Eventually, about 45 acres was acquired and named Soldiers’ Memorial Park. The land on the Mountain Road boundary was set aside for housing and by 1922 eleven worker’s cottages had been built. In 1924 the Eltham Borough Council voted to name a new road providing access to the reserve Kitchener Street.

However, work on developing the reserve into the vision that had originally been imagined was slow. While hundreds of trees were planted by relief workers during the Great Depression of the 1930s, the largely neglected reserve acquired some unwelcome nicknames including Blow Fly Flat, Statue Alley, Poverty Flat and Snakes Gully.

These names became so commonplace that in 1975 the local council was forced to issue a statement stating that they would only reply to correspondence using what was by then the official name of Soldiers’ Memorial Reserve.

The reserve is now a multi-purpose area boasting a community swimming pool, playground, skate park, playing fields, walkway and – at the end of Kitchener Street – the entrance to Eltham Golf Club.

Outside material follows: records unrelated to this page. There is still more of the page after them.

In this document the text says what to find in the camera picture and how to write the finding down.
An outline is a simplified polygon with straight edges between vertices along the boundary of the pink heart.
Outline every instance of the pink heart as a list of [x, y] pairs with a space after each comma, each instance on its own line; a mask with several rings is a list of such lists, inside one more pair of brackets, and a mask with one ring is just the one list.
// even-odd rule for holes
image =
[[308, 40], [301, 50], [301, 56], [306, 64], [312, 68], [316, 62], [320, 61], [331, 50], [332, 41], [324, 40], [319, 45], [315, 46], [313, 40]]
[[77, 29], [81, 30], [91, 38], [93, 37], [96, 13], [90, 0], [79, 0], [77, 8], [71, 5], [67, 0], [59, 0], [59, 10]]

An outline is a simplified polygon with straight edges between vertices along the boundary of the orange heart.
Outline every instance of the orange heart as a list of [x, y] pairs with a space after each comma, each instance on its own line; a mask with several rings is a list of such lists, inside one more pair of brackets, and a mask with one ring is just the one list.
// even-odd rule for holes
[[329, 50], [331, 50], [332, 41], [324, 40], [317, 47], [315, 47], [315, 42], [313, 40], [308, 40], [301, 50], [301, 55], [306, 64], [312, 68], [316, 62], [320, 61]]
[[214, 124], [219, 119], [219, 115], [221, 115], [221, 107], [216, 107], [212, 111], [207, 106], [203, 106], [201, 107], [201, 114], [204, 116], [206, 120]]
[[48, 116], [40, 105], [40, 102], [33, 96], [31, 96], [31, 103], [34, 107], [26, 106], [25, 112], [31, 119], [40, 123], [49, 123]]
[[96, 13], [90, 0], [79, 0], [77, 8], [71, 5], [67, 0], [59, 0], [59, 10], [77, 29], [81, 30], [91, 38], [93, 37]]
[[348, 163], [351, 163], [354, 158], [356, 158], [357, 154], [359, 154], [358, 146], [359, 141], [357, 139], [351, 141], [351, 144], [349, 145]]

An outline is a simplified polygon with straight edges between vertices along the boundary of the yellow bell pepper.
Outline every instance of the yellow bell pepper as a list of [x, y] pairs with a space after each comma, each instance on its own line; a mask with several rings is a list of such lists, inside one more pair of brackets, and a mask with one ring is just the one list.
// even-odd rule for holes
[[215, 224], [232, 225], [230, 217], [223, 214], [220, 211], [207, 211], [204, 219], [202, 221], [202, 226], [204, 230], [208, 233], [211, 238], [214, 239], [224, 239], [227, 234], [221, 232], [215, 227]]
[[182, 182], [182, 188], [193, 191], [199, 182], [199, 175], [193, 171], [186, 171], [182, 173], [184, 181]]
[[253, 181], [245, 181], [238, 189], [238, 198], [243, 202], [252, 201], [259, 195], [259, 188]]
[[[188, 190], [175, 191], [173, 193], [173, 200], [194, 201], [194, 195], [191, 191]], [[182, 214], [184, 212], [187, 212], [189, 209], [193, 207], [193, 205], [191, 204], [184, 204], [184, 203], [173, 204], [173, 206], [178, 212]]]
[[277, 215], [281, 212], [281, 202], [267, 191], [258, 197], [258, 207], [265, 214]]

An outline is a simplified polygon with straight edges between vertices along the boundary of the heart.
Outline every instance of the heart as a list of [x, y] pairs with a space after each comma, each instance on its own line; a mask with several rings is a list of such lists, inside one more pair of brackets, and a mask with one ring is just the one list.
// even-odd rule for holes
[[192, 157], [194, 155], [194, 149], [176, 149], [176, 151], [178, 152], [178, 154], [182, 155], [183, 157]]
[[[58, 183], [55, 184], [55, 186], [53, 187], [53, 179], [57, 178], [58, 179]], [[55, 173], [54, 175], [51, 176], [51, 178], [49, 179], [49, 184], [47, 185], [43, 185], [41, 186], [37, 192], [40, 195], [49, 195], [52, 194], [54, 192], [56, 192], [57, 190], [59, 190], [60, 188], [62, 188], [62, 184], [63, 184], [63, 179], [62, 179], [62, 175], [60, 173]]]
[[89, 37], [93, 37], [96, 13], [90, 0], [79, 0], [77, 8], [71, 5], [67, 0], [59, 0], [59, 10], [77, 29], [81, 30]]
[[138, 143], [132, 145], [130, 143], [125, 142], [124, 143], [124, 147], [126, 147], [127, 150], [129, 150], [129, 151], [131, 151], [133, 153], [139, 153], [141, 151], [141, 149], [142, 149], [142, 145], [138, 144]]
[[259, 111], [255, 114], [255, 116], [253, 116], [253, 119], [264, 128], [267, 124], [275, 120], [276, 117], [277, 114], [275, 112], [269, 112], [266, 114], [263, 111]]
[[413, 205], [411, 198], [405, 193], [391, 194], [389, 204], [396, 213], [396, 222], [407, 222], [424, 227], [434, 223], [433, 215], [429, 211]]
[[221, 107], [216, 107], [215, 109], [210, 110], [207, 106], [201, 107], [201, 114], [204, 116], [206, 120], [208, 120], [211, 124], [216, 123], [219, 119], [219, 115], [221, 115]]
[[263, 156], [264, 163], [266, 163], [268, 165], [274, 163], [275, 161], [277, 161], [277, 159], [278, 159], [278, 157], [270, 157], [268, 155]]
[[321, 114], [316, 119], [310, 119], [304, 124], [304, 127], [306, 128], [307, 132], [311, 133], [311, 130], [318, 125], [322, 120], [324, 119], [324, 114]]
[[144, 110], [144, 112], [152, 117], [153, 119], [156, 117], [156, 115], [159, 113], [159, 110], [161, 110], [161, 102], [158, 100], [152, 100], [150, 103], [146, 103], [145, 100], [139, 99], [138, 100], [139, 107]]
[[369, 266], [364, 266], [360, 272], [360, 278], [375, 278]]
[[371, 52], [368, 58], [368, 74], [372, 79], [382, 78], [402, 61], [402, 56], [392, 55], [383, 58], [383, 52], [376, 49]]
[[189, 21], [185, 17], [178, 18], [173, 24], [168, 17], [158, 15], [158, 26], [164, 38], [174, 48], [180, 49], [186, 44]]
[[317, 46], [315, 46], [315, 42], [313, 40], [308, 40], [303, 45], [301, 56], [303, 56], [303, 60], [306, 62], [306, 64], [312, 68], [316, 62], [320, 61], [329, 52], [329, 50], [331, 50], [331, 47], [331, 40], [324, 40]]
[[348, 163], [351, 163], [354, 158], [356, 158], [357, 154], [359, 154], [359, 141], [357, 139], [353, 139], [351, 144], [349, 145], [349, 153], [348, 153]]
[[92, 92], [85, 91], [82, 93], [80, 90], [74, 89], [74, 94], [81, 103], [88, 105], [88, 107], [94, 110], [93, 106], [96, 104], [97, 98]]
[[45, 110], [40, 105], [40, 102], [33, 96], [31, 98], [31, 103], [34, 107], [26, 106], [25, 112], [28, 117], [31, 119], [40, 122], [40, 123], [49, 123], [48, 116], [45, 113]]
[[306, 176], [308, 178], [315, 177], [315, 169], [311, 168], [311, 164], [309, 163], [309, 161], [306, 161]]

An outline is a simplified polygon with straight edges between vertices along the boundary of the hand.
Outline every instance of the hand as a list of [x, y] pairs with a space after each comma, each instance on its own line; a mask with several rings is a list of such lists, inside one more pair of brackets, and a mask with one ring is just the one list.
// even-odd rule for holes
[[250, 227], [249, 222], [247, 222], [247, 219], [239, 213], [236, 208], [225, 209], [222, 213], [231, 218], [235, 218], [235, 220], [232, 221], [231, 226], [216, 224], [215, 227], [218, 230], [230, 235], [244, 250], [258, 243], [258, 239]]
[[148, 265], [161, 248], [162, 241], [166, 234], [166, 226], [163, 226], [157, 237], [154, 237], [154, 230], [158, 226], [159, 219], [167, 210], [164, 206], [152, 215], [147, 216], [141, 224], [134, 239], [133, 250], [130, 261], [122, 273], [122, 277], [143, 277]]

This story was originally published in the Taranaki Daily News.

Related items:

Taranaki DP4178 Sheet 1 (1920), ICS Pre 300,000 Cadastral Plan Index (Imaged by LINZ)

Taranaki DP4285 Sheet 1 (1922), ICS Pre 300,000 Cadastral Plan Index (Imaged by LINZ)

Still a Paddock (Hawera & Normanby Star 11 April 1921

The Soldiers Memorial Park (Taranaki Daily News 11 May 1934)

Park Offered to Golf Club (Taranaki Herald 1 March 1961)

Protest Against Lease (Taranaki Herald 26 May 1961)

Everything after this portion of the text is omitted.